В санях вместе с лесником сидел Одиссей, остальные шли пешком: вслед за санями Армяна, далее Заремба с Зарой, колонну замыкала молодая чета — Орест с Азой. Одиссей пригласил было Ореста как мужчину в сани, но тот отказался: ему неудобно ехать в то время, когда женщины шли пешком. Орест пошел пешком, и Одиссей за это наградил его недовольным взглядом...

День выдался холодный, звонкий, ясный. Пели полозья, сияли, искрились снега. Неподвижные горы, укутанные шубой пихтачей, казалось, сонно дремали, убаюканные морозом.

Въехали в сосновый бор. Деревья, осыпанные инеем, стыли на холоде, тонко позванивали медные листочки коры. Скакнула с сосны на сосну белка. Мухортая, испугавшись, шарахнулась в сторону, Ирасим натянул вожжи и закричал сердито: «Но-о, балуй, кобыла!» Молодые цыганки засмеялись.

В гущине сосняка Ирасим указал на сосну, уже выбранную им для рубки заранее, сказав: эта! — и, закурив, отошел в сторону. Он сделал свое дело, теперь будет покуривать, дожидаясь, пока цыгане свалят сосну и разрежут на кряжи. Один из кряжей, как договорились, он увезет на Берикуль сегодня, остальные завтра-послезавтра...

Работа началась. Двуручной пилой дерево подпиливали вначале Заремба с Зарой, потом, когда они устали, на смену им пришли Армяна с Азой...

Цыганки усердно работали, Одиссей с Орестом стояли в стороне и наблюдали: так принято, грубую работу у цыган исполняют женщины. Мужчина — умный повелитель, властелин.

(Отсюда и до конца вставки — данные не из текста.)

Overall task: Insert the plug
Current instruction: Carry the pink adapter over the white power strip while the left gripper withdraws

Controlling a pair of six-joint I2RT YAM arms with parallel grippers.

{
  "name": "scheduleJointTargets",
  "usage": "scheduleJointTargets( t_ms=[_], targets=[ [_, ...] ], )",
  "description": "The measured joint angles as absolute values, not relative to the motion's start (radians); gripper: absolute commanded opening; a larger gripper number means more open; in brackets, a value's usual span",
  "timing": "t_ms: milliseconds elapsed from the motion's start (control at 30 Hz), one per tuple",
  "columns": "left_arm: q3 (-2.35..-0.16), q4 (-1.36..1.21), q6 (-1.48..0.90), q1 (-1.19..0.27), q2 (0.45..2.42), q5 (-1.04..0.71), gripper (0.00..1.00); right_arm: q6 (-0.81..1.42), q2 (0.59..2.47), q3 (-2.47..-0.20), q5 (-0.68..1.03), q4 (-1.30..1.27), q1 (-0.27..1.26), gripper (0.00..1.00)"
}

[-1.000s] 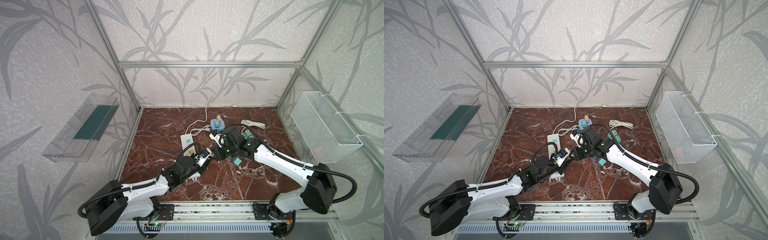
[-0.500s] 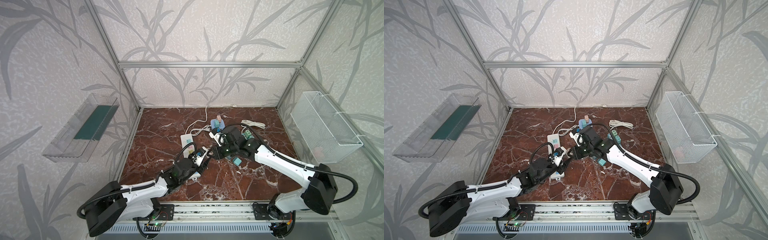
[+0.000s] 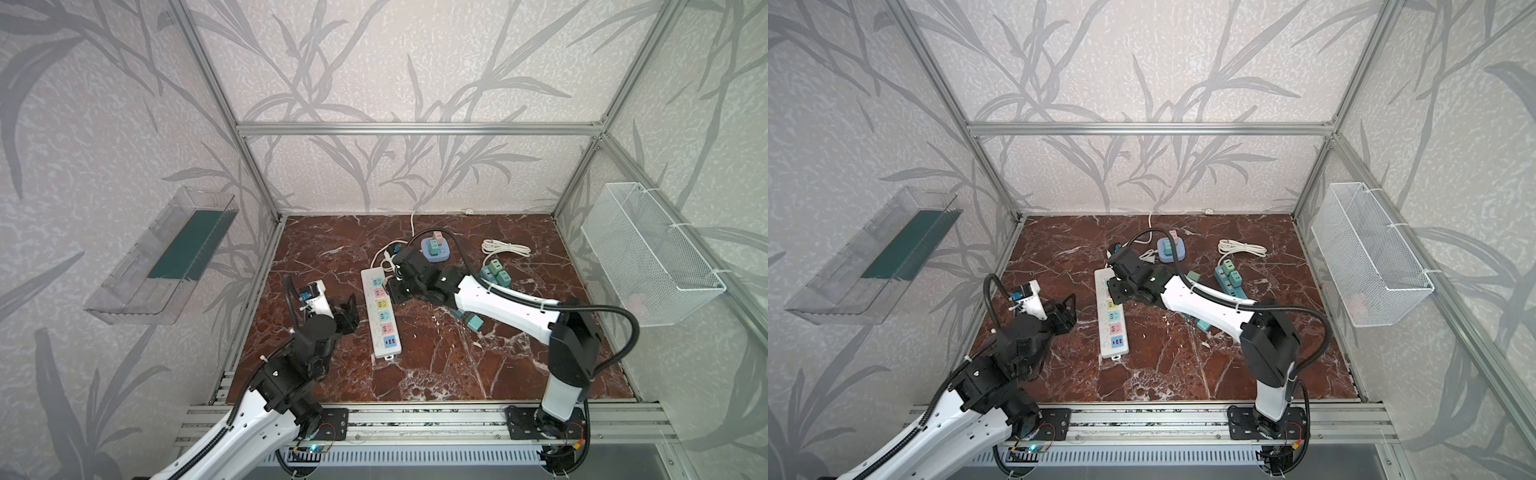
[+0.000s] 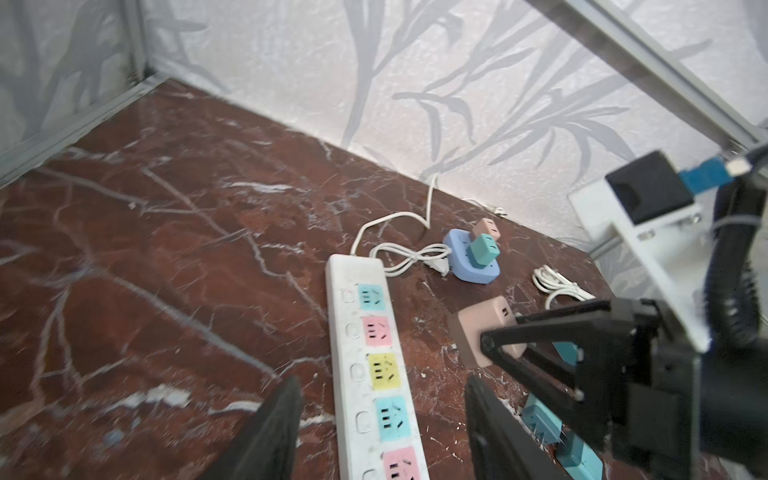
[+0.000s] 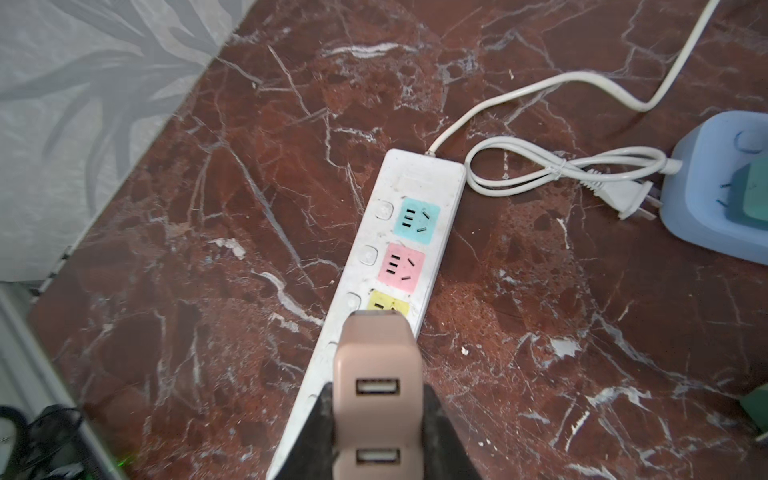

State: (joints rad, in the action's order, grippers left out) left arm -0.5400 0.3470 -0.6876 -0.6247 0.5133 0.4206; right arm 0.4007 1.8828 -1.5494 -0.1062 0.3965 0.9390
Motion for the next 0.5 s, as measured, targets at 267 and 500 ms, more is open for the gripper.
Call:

Орест стоял и смотрел. Ему было жалко жену и мать, работавших внаклон двуручной пилой. Пила их не слушалась, она едва-едва вгрызалась в мерзлую древесину. Цыганки от напряжения раскраснелись лицами, по смуглым вискам их катился пот. Особенно старалась и торопилась Аза: ей пришлось оставить дома на попечении девчонок-подростков маленького ребенка. И Оресту было особенно жаль ее. Он подошел к работающим вплотную и попытался было взяться за пилу вместо Азы. Вмешался Одиссей.

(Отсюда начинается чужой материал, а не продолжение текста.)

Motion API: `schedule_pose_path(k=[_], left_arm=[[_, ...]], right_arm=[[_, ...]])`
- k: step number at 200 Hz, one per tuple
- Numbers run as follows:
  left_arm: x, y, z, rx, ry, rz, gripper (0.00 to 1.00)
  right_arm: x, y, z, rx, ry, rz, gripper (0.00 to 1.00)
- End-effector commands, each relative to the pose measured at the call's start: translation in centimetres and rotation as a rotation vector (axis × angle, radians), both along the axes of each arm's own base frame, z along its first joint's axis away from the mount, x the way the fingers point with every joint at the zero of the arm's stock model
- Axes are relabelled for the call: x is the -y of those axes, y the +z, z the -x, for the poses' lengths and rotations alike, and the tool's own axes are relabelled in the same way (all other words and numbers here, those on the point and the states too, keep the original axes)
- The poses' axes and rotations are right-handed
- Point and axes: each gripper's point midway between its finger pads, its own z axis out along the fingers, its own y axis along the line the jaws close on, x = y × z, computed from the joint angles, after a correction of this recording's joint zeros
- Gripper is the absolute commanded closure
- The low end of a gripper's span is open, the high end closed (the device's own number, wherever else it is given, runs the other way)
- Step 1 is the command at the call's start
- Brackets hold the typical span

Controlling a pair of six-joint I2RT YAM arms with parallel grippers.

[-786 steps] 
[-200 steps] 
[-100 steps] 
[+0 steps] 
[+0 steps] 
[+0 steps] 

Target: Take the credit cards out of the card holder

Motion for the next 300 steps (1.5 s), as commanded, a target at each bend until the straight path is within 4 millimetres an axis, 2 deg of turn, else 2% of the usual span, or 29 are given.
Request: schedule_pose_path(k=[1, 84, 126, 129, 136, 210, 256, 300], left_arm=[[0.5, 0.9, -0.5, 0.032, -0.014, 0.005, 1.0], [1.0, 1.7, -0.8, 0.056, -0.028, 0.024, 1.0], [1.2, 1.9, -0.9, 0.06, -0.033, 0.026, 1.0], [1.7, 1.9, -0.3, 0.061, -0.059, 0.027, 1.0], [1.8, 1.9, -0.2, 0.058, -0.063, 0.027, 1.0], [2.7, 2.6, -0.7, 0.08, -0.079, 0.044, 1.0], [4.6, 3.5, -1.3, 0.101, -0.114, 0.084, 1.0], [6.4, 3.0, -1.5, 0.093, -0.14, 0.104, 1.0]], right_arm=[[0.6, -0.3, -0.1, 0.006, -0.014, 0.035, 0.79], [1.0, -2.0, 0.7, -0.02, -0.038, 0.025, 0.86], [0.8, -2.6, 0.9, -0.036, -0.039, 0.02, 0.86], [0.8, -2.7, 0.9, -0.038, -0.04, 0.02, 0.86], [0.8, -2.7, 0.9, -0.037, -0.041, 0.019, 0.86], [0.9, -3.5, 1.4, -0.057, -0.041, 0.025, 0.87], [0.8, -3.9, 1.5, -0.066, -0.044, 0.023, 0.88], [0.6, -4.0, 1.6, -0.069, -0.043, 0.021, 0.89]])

— Отойди прочь! — приказал он строго сыну. — Рубить лес — не твое дело.

— Я помогу! — решительно сказал Орест и отнял деревянную ручку пилы у жены.

— Кому сказано: отойди прочь! — повторил Одиссей, поднимая в воздух посох вожака, на который он опирался.

Орест работал пилой, не обращая внимания на отца. Тогда Одиссей поднял посох и с силой опустил его на спину сына.

Работа продолжалась. Аза, чтобы прекратить ссору, отобрала из рук мужа пилу, стала пилить сама. Орест выпрямился, он смотрел в лицо отца и удивленно, и с негодованием одновременно. Одиссей смотрел на него так же, держа свой посох на весу, готовый вот-вот опустить его еще раз на спину сына.